40: Changes In the Neurohormonal Profile of Patients Hospitalized for Acute Heart Failure Syndromes During the Early Post-Discharge Period According to Early, Late, or No Heart Failure Re-Hospitalization or Mortality Events: Analysis From the EVEREST Trials

Abstract

The majority of patients admitted with acute heart failure syndromes (AHFS) improve in terms of signs and symptoms during hospitalization, with associated improvements in natriuretic peptide levels. Despite these improvements, post-discharge re-hospitalization and mortality from acute heart failure syndromes (AHFS) approaches 35% within 90 days, with the greatest risk seen within the first 30 days. Neurohormones play an important role in the pathophysiology of AHFS; however, there are limited data regarding the neurohormonal profile of AHFS patients during the early post-discharge period. Describe changes in the neurohormonal profile of patients during the early post-discharge period according to event status, defined as early, late, or no all-cause mortality (ACM) or heart failure (HF) re-hospitalization at 1 year.
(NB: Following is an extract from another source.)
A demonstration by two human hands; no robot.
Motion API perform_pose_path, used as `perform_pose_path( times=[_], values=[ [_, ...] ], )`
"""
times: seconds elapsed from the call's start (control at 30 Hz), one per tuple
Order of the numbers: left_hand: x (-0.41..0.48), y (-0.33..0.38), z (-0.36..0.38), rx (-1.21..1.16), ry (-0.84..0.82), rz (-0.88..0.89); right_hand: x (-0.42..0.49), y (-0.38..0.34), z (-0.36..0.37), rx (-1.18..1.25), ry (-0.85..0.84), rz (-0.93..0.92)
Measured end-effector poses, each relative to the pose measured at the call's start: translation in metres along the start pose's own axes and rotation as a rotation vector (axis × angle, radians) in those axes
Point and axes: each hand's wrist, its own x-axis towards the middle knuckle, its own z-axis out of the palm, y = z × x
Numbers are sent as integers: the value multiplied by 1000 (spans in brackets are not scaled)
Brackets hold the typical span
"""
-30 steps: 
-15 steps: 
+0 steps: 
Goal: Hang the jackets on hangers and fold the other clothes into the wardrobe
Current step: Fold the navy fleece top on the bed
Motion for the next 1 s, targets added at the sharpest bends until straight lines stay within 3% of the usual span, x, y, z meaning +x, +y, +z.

Retrospective analysis from the Efficacy of Vasopressin Antagonism in Heart Failure Outcome Study with Tolvaptan (EVEREST) trial, which randomized 4,133 patients with reduced ejection fraction (<40%) requiring hospitalization due to worsening HF. Patients were randomized to tolvaptan in addition to standard therapy versus standard therapy alone and were followed for a median of 9.9 months. Both placebo and tolvaptan arms were combined as there were no significant differences between groups regarding long-term outcomes or safety. Aldosterone, arginine vasopressin (AVP), BNP or NT-proBNP were prospectively collected during hospitalization, and then at 1 and 4 weeks post-discharge. A descriptive analysis of the neurohormonal profile is presented as well as changes from week 1 to week 4 follow-up visits based on patient status; early events (< 3 months post-discharge), later events (3-12 months post-discharge) and no events, at one year. All events were independently adjudicated. Patients with earlier events have a significantly worse neurohormonal profile, both at baseline and during early follow up. (See table) In general, greater changes in neurohormones were also seen in patients with earlier events.Tabled 1 Assessing changes in the neurohormonal profile during the early post-discharge phase may identify patients at higher risk; these may be potential targets for future interventional studies.